→ EXTRACTED ENTRIES:
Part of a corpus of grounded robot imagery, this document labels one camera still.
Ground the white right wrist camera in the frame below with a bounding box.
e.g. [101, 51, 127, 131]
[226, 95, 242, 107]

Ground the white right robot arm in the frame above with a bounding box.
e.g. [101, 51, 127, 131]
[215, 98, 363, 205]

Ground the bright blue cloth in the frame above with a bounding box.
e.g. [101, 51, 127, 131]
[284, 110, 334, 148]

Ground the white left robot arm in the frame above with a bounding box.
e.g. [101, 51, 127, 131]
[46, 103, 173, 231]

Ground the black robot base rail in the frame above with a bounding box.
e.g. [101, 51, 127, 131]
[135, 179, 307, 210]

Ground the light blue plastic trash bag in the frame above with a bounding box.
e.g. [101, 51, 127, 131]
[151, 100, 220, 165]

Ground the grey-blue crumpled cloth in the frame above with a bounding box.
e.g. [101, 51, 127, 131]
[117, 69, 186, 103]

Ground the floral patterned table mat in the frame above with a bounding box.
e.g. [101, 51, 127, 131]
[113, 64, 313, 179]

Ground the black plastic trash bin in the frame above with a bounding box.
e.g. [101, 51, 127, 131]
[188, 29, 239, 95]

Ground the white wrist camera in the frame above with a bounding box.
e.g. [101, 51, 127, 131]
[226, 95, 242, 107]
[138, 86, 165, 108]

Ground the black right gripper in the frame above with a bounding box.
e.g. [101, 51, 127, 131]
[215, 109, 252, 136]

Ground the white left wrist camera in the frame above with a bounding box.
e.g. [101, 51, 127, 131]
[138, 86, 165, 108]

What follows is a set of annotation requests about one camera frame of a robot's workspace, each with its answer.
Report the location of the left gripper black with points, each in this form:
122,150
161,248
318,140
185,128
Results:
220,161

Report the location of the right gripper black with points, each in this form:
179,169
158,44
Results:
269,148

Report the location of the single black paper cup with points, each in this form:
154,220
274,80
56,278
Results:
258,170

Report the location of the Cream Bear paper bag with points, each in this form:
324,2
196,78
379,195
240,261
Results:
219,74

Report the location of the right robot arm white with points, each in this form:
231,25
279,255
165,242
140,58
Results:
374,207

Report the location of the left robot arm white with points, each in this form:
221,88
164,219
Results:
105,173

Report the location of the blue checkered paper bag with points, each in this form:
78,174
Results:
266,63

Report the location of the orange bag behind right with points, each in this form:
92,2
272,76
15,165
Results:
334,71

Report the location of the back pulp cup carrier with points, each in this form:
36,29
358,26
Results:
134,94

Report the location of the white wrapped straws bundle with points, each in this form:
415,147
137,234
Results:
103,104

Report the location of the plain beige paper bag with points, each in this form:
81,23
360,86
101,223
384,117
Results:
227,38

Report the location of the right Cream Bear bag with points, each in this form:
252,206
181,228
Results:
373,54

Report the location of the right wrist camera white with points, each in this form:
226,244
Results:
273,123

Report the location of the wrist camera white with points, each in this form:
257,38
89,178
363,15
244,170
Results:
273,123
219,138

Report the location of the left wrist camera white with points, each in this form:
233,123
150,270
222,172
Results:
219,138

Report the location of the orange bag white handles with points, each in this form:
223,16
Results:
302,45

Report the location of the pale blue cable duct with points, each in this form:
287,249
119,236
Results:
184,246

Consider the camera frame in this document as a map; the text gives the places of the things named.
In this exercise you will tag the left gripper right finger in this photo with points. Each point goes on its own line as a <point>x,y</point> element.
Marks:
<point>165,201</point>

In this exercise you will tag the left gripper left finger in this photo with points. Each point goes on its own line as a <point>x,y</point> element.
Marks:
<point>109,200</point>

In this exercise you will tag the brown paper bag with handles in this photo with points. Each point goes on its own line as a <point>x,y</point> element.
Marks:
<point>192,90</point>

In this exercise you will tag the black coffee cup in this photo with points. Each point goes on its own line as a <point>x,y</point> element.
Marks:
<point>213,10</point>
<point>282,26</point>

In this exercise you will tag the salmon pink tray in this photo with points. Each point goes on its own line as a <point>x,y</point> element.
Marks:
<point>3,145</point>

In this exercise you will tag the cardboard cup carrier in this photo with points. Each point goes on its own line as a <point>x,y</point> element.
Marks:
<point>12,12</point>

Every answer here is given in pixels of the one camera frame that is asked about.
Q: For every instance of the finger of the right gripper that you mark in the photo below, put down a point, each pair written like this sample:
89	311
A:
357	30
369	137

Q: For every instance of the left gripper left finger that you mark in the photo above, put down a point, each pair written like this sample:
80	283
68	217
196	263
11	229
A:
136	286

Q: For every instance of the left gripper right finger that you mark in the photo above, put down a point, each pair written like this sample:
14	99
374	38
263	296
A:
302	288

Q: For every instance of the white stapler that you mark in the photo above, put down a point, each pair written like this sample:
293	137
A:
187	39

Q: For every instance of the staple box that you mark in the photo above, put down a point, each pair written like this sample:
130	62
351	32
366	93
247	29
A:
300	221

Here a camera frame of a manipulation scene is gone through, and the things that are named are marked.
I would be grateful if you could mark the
* * *
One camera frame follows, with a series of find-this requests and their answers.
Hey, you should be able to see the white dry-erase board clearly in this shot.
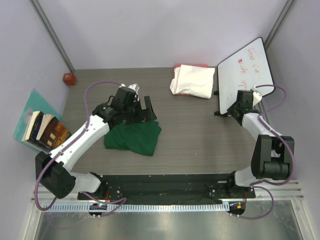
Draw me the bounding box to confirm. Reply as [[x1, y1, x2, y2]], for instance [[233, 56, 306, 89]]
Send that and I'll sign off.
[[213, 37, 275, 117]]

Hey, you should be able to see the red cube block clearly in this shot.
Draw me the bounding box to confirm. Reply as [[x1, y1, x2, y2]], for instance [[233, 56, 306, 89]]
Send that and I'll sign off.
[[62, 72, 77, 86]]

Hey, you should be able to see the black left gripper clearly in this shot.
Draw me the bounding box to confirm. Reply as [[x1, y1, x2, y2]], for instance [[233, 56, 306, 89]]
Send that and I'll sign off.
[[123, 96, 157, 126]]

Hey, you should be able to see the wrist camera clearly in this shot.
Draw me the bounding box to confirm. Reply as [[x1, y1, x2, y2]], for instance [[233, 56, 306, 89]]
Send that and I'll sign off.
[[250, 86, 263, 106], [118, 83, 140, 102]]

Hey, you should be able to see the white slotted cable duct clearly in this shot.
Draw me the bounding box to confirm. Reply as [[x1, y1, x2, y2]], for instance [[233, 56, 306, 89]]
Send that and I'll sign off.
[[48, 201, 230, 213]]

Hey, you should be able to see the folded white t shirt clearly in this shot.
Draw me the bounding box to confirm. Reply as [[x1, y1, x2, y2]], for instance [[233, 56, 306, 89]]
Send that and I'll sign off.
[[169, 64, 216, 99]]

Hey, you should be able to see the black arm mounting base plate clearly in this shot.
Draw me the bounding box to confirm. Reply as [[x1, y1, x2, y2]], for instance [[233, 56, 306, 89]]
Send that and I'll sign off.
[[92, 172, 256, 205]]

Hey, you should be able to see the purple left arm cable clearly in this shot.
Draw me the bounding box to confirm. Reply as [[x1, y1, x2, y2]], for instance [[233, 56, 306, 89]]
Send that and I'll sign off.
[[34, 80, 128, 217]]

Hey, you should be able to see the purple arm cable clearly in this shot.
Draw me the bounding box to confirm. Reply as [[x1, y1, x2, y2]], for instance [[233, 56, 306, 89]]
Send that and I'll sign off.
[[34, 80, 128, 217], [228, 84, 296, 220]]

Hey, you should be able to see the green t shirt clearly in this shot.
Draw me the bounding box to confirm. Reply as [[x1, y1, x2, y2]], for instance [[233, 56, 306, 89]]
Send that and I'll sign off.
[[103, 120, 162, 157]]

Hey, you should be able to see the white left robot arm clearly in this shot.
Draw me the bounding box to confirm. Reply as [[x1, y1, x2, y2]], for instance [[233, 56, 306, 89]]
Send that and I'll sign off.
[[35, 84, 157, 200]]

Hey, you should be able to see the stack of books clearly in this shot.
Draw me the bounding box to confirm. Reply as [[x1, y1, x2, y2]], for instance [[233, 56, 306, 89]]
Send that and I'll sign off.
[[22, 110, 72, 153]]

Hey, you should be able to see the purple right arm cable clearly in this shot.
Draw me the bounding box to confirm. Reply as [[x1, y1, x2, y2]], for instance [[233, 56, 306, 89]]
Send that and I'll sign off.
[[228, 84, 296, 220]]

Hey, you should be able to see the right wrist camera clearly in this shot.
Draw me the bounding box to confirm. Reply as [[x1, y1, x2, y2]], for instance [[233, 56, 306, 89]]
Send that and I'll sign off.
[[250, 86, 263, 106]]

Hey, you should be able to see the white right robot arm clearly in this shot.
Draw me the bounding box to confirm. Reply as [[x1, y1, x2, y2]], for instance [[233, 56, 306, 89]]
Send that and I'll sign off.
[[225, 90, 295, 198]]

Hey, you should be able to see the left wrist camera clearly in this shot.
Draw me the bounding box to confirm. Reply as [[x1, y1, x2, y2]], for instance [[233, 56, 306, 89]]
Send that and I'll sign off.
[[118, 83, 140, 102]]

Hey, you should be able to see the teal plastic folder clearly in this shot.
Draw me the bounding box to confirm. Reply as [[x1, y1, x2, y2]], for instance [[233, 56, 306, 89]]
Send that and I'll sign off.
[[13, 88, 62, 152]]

→ EXERCISE PROMPT: Answer with one number, namely how many lines in the records contain the string "below".

→ SOLUTION TO THE PROBLEM: 2